Mahmoud El May – L’OPEP et les Tweets de jeudi : Pourquoi ? Ce qui va se jouer ce lundi
L’Organisation des pays producteurs de pétrole (OPEP) élargie à d’autres pays tiendra ce lundi 6 avril une réunion virtuelle cruciale. Elle doit en effet décider ou non la réduction de la production du pétrole, et dans l’affirmative, le niveau de cette réduction, avec toutes les conséquences possibles sur le prix du baril. Chacun de son côté, le président américain Trump et le roi d’Arabie saoudite, Salman Ibn Abdelaziz y va de son argumentaire et de son poids, alors que le président de la Fédération de Russie, Poutine, mais aussi d’autres chefs d’Etat sont à la manœuvre.
Sollicité par Leaders, Mahmoud El May, expert international qui suit de près ce dossier, (Constituant, député à l’Assemblée nationale Constituante, ANC, 2011 – 2014), élu du parti PDP), nous livre dans une analyse pertinente des éléments instructifs sur ce qui va se jouer ce lundi. Quel impact sur la Tunisie?
Dans un tweet lancé jeudi 2 avril, le président Donald Trump a annoncé qu’il s’est entretenu téléphoniquement avec le Roi Salman d’Arabie Saoudite et le président russe Poutine pour leurs demander de réduire la production pétrolière de 10 à 15 Mbbl/jour. Il a aussi précisé qu’il n’a pas offert de réduire la production américaine.
Or depuis plusieurs années, OPEP (14 Pays) et OPEP+ (14+10 non-OPEP) ont maintenu les prix entre 80 à 100 dollars le baril, en réduisant leurs productions. Et chaque réduction était suivie par une augmentation de la production américaine. Une augmentation favorisée par de nouvelles découvertes et productions d’huile de Schiste (Shale Oil).
L’OPEP produit aujourd’hui 28% de la production mondiale, sachant que l’Iran, Libye et Venezuela sont presque à l’arrêt. Aussi, l’OPEP+ (24 Pays) est actuellement à 50% de la production mondiale. Demander, comme le fait Trump, de réduire de 15Mbbl/jour revient à une baisse de +/- 30% de leur production actuelle.
Depuis 2014 la production américaine est passée de 7 à 8 Mbbl/jour à presque 13M (les Etats-Unis sont aujourd’hui le 1er producteur mondial (13Mbbl/jour), et aussi le plus grand consommateur a 20Mbbl/jour (20%), suivis de la Chine avec 14M et l’Inde 6M. Au même moment, l’Arabie saoudite est passée de la 1ère à la 3ème position en tant que producteur (9Mbbl/jour), derrière la Russie.

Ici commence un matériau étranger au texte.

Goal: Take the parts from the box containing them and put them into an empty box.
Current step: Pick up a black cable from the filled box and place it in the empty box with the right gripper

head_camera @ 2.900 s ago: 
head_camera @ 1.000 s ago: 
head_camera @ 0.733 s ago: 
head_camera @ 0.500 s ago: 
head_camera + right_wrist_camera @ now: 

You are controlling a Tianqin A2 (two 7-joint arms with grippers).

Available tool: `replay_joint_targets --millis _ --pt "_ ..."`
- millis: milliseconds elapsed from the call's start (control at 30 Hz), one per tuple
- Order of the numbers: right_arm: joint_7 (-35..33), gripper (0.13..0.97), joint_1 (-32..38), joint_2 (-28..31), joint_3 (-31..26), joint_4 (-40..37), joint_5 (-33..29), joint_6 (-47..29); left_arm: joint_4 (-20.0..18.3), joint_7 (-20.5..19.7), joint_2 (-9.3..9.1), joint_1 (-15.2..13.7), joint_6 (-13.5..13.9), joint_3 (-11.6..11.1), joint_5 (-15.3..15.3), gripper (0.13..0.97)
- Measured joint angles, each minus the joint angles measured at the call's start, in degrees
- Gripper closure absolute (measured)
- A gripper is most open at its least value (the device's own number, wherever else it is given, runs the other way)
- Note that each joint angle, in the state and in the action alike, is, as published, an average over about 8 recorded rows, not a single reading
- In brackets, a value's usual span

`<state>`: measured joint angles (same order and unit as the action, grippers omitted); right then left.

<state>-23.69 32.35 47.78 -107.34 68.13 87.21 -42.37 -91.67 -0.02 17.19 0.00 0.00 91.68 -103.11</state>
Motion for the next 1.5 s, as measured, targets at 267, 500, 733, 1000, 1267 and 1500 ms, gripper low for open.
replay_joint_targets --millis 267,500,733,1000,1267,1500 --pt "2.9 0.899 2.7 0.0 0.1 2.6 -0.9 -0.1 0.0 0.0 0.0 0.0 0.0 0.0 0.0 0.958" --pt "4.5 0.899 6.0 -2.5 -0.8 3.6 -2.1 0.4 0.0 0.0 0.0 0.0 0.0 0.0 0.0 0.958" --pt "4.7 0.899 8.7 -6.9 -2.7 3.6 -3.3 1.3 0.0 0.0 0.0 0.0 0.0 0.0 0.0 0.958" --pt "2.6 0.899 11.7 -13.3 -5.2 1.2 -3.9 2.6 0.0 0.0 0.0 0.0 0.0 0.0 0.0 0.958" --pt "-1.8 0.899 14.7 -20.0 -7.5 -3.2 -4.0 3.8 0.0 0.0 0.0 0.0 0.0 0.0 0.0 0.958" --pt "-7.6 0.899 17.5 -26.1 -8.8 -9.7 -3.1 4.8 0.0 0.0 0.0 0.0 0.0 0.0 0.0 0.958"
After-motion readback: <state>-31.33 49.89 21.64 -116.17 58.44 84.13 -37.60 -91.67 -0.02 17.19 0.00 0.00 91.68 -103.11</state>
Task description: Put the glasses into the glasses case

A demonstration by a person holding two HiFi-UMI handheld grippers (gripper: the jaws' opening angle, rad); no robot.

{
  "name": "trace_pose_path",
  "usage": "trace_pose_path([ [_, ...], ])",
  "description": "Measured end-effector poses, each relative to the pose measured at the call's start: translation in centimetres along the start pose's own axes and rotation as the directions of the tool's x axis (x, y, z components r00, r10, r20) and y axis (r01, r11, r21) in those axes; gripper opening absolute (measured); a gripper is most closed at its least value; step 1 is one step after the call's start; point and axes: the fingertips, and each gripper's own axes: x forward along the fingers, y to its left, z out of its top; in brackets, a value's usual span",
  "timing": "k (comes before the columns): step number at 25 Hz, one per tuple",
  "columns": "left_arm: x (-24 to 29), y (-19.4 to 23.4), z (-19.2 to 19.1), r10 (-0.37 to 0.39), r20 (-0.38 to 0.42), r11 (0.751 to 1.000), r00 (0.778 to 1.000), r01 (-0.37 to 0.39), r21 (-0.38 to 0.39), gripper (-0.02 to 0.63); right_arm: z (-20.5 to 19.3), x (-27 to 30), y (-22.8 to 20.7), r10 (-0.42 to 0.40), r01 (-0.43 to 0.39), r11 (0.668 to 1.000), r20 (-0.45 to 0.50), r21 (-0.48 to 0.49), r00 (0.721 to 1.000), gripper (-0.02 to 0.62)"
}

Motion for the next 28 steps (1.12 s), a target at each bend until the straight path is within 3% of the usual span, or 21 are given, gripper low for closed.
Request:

Aujourd’hui, si Trump demande à la Russie et l’Arabie de diminuer leur production de 15M, pour sauver les emplois au Texas (America First Oblige), quel effet aura cette diminution sur le marché mondial ?
La dernière réunion de l’OPEP s’est soldée par un échec alors que l’Arabie ne demandait qu’une diminution de 1,5 Mbbl/jour et a reçu un ‘’Niet’’ Russe. Or aujourd’hui la consommation mondiale a diminué de plus de 20Mbbl/jour, et le bout du tunnel n’est même pas visible à cause de la pandémie. L’Arabie a perdu plus de 30% de ses parts de marché et crois, dur comme fer, que c’est le moment de les reprendre, étant donné, qu’avec l’Iraq, ils détiennent les plus grandes réserves connues.
Le rebond des prix constaté jeudi et vendredi sur les marchés du Brent et WTI peut n’être qu’un rebond technique de prise de profits de spéculateurs qui ont vendu (Short) à la confirmation de diminution de la consommation chinoise début mars dernier. Les fondamentaux étant qu’il y a un surplus de production de 20Mbbl/jour et que les stocks mondiaux sont au plus haut historique. A cela s’ajoute le fait que pour remédier à ce manque de stockage l’Arabie et l’Iran sont entrain de louer à tour de bras les supers Tankers pour les utiliser comme stockage flottant.
Techniquement, tant que les prix n’ont pas atteint les 40$/bbl, le marché reste baissier.
Le dernier président américain à avoir essayé d’influencer le marché du pétrole pour des fins électorales était Bush Père. Et nous en connaissons la suite : il a raté son second mandat à la Maison Blanche. Trump risque de connaître le même sort.
Les compagnies pétrolières américaines ont été invités à une réunion virtuelle du 6 avril, mais ne peuvent signer aucun accord à cause de la loi Anti-trust qui leur interdit toute association pouvant influencer les prix. Pareille entente illicite leur fait courir le risque de poursuites judiciaires par les consommateurs.
Une demi-mesure de l’OPEP+ le 6 avril ne changera rien au marché et un désaccord plongera les prix entre 10-15 $/bbl.